Dataset excerpts
◆ ◆ ◆ ◆ ◆

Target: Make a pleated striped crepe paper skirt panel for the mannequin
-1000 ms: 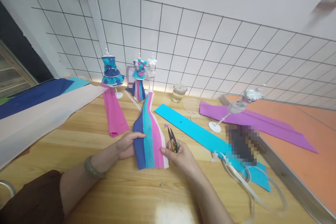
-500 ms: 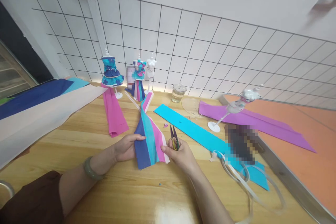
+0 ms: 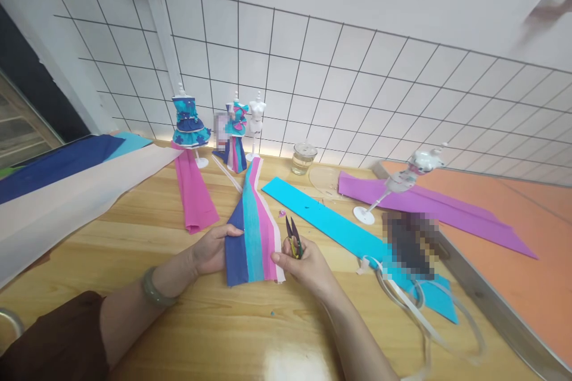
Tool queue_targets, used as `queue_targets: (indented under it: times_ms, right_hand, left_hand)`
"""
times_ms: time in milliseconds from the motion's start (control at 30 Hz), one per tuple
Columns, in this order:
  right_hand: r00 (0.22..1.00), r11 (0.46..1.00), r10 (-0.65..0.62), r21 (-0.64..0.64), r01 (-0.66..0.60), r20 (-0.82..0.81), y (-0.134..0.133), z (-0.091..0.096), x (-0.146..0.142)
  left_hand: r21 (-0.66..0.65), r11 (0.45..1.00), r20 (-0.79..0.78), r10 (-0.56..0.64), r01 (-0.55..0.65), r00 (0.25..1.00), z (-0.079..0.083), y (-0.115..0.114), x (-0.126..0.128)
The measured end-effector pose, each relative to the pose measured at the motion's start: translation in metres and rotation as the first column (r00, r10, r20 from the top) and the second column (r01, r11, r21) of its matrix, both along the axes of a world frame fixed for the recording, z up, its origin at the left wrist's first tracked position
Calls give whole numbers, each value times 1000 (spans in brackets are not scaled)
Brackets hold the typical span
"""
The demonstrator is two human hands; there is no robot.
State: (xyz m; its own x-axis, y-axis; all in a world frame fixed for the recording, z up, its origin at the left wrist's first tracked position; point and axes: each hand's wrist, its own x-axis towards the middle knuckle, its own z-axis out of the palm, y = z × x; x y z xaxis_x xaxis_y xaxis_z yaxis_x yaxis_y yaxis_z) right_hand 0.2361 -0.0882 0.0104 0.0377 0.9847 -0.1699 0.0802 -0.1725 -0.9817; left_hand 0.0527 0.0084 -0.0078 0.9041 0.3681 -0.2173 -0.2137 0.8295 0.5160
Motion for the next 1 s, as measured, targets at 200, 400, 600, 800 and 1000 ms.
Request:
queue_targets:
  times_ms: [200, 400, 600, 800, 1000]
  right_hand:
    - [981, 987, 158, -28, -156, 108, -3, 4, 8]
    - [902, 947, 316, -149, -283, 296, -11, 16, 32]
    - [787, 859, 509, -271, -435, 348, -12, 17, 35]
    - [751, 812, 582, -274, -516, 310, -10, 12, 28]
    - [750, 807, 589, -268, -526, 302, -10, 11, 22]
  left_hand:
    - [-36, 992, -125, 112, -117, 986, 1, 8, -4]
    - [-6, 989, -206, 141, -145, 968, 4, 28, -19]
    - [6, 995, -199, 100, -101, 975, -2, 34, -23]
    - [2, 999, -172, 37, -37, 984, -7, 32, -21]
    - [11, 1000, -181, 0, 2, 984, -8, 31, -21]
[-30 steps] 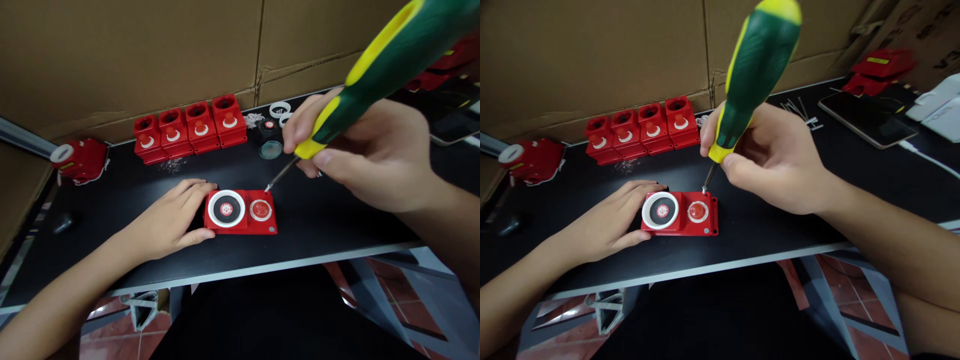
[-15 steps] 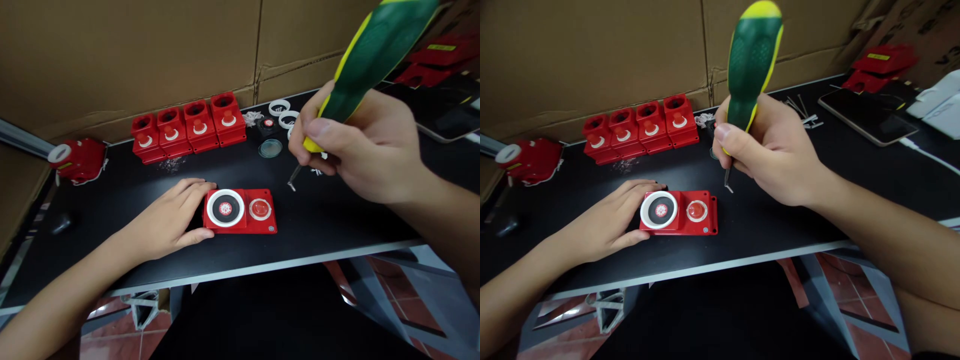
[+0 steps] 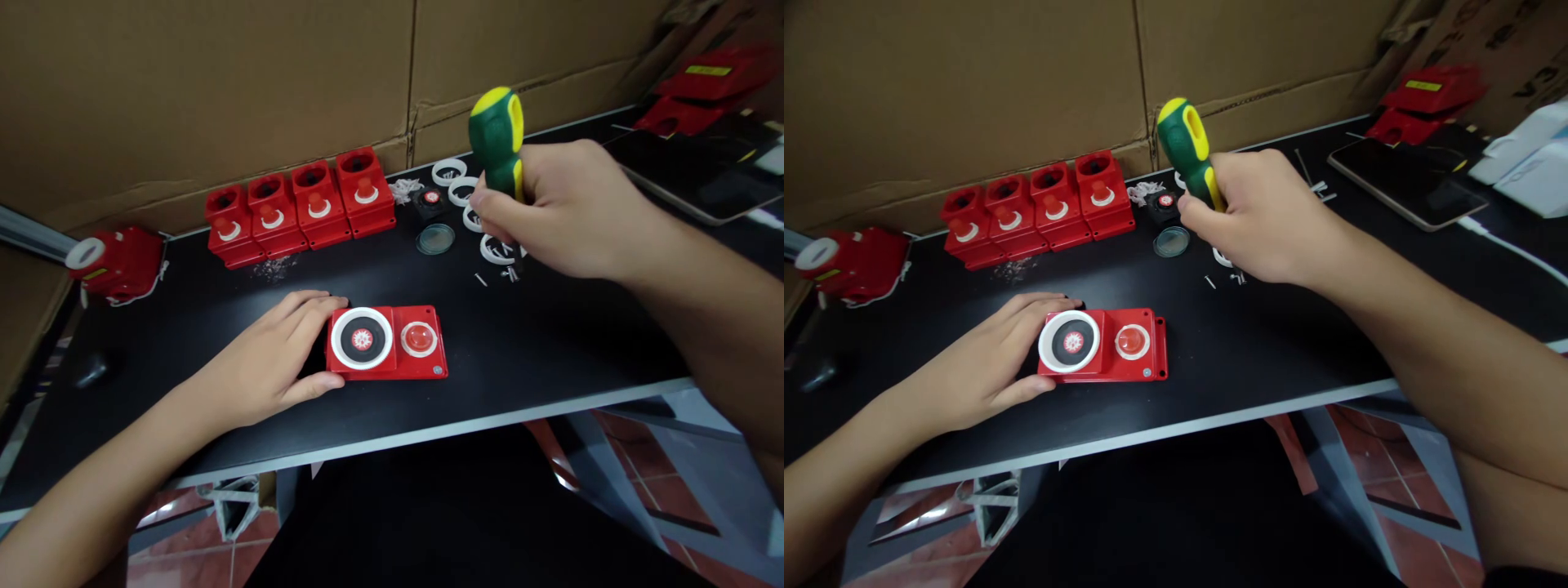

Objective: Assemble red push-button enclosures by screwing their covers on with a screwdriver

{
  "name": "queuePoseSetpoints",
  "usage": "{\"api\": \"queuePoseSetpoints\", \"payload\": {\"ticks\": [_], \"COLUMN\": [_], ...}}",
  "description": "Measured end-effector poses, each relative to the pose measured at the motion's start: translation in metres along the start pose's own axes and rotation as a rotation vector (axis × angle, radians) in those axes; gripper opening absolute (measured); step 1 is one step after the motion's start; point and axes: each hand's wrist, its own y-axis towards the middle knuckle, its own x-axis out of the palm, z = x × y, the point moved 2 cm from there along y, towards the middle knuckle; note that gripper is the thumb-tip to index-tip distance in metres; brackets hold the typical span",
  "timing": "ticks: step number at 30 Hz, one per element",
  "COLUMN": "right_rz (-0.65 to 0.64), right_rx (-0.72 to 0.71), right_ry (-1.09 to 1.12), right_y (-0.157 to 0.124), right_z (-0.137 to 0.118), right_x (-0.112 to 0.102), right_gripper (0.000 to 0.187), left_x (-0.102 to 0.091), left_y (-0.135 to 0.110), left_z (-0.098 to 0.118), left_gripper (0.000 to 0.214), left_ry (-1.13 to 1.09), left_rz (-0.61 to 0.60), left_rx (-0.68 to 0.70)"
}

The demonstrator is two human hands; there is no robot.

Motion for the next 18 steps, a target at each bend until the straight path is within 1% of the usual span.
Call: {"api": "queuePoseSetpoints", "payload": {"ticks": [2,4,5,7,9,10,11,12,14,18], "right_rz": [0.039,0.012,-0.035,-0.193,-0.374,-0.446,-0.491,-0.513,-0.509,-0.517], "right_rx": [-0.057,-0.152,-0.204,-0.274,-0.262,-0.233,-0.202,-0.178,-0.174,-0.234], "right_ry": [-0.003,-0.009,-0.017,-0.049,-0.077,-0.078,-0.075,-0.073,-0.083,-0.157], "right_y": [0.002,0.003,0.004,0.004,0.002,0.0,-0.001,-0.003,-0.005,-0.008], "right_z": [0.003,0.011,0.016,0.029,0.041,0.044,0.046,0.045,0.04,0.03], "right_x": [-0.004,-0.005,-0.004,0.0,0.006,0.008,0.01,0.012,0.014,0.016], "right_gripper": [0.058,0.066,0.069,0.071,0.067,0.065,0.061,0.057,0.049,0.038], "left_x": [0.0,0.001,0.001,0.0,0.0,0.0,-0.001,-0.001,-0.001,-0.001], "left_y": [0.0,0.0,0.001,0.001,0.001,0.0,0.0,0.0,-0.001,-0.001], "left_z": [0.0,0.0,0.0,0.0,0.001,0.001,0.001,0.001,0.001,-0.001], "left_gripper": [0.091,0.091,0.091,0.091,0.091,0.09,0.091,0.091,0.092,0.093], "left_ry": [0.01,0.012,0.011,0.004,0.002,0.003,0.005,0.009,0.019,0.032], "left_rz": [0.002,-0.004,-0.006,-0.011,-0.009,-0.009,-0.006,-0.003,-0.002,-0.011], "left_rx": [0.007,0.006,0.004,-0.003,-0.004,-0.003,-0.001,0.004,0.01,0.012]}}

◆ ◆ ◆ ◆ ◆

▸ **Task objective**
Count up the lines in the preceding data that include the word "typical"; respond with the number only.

▸ **Response box**
2